Yirmi iki temmuzda hiçbir kıyafetimin bana olmadığını fark ettim. Kıyafetlerimden yağlarım fışkırıyordu. Gömlek giyemiyordum. Pantolonlarım olmuyordu. Kısa kollu tişörtlerimin altından göbeğim çıkıyordu. Yürüyemiyordum, uyuyamıyordum. Oturdum mu kalkamıyordum ve kalktım mı oturamıyordum. Ayakta fazla duramıyordum. Bedenimdeki yağ kitlesi ciddi anlamda yaşam kalitemi düşürüyordu. Yemek yemek keyifliydi, iyi hissettiriyordu. Ama bedenim bana isyan bayrağını çoktan çekmişti. Kendimi iyi hissetmiyordum ve bir şeyler yapmam gerektiğinin farkındaydım. Aslına bakılırsa uzun zamandır bu farkındalığa sahiptim. Ama bir türlü harekete geçemiyordum. Mutfağa girince ya da yemeği görünce işler değişiyordu. Bir gün diyet yaparsam akşamına muhakkak diyeti bozuyordum. Kendimi durduramıyor ve nefsime gem vuramıyordum. Ancak bu durum işleri aleyhime çevirmişti. Bu yüzden bende yirmi iki temmuzda bir karar verdim. Bir dahaki sene yirmi iki temmuzda kadar fazla kilolarımdan kurtulacaktım. Bu basit bir hesaba dayanıyordu; bir yılda on iki ay var ve her ay yalnızca beş kilogram verebilirsem bu bir yılda atmış kilogram vereceğim anlamına gelir. Üstelik benim kurtulmam gereken kilogram miktarı elli beş kilo. Bu durumda bir ay da avantajıma bulunuyor anlamına gelir. Yani on bir ayda da hedefime ulaşabilirim. Bu sebepten kendi kendime söz verdim. Her ay beş kilogram vereceğim diye. Bugün ağustos ayının beşi ve ağustos ayının yirmi ikisine daha on yedi gün var. Şimdiden vermem gereken aylık beş kilogramı vermiş sayılırım. Bu iyi bir haber. Ancak bunu kalıcı bir hale getirmem için kalıcı alışkanlıklara ihtiyacım var elbette. Umarım ve dilerim bu kez başarılı olurum ve bir sonraki yıl fazla kilolarımdan kurtulmuş bir vaziyette yaşamıma devam edebilirim. Bana şu an için gereken tek şey sabır.

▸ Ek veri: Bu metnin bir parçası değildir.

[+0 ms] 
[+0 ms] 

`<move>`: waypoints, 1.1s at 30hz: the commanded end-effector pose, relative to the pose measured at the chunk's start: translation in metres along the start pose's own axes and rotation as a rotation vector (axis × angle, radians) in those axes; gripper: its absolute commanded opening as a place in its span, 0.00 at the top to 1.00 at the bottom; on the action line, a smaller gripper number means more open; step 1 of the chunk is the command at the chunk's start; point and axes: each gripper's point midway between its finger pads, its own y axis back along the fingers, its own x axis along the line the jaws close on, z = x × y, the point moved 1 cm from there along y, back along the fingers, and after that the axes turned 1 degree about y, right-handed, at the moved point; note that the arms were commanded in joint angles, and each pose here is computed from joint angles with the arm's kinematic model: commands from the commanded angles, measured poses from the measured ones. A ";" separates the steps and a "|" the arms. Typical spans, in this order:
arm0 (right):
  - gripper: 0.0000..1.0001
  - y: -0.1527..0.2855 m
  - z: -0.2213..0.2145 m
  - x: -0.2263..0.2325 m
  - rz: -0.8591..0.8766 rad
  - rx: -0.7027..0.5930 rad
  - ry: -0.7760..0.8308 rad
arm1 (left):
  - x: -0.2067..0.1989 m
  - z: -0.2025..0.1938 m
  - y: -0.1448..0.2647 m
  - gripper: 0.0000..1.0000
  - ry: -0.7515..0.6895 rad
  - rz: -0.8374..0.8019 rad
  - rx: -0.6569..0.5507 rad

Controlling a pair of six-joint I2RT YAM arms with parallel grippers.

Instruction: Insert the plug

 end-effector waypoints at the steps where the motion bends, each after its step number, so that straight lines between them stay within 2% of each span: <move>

Kilo verme ve ideal kiloma ulaşma kararımı vermemde esasında yirmi iki temmuzda ve öncesinde gezdiğim kıyafet mağazalarının da tesiri oldu. Şöyle ki kurumsal ve iki katlı bir kıyafet mağazasına gidip kendime kıyafet baktım. Önceleri 3XL kısa kollu tişörtler bana oluyordu. Ama şimdi onların da bana olmadığını gördüm. Hatta bazı modellerin 4XL bedenleri bile bana olmuyordu. Onlarca kıyafetin ve ürünün olduğu iki katlı kurumsal mağazada bedenime uygun hiçbir kıyafet yoktu. Bu gerçekten de üzüntü verici bir durumdu. Bir başka kurumsal mağazaya gittim orada da durum aynıydı. O kadar kiloluydum ki bedenime göre kıyafet yoktu. Bu benim için utanç vericiydi. Zira kendiyle barışık olma halini hayata geçiremedim hiçbir zaman. O yüzden kolları sıvamanın vaktiydi. Elbette kağıt üzerinde her şey çok kolay. Yılın ayları, aylarda verilecek kilo hesaplamaları, ne zaman ideal kiloya ulaşılabileceği. Bunlar oldukça kolay. Ancak uygulamaya geçince işler değişti. İradeli ve sabırlı olmak gerekti. İrade hususunda bir sorun yaşamadım şimdiye değin. Ancak sabır hususunda zorlanıyorum desem sanırım yalan söylemiş olmam.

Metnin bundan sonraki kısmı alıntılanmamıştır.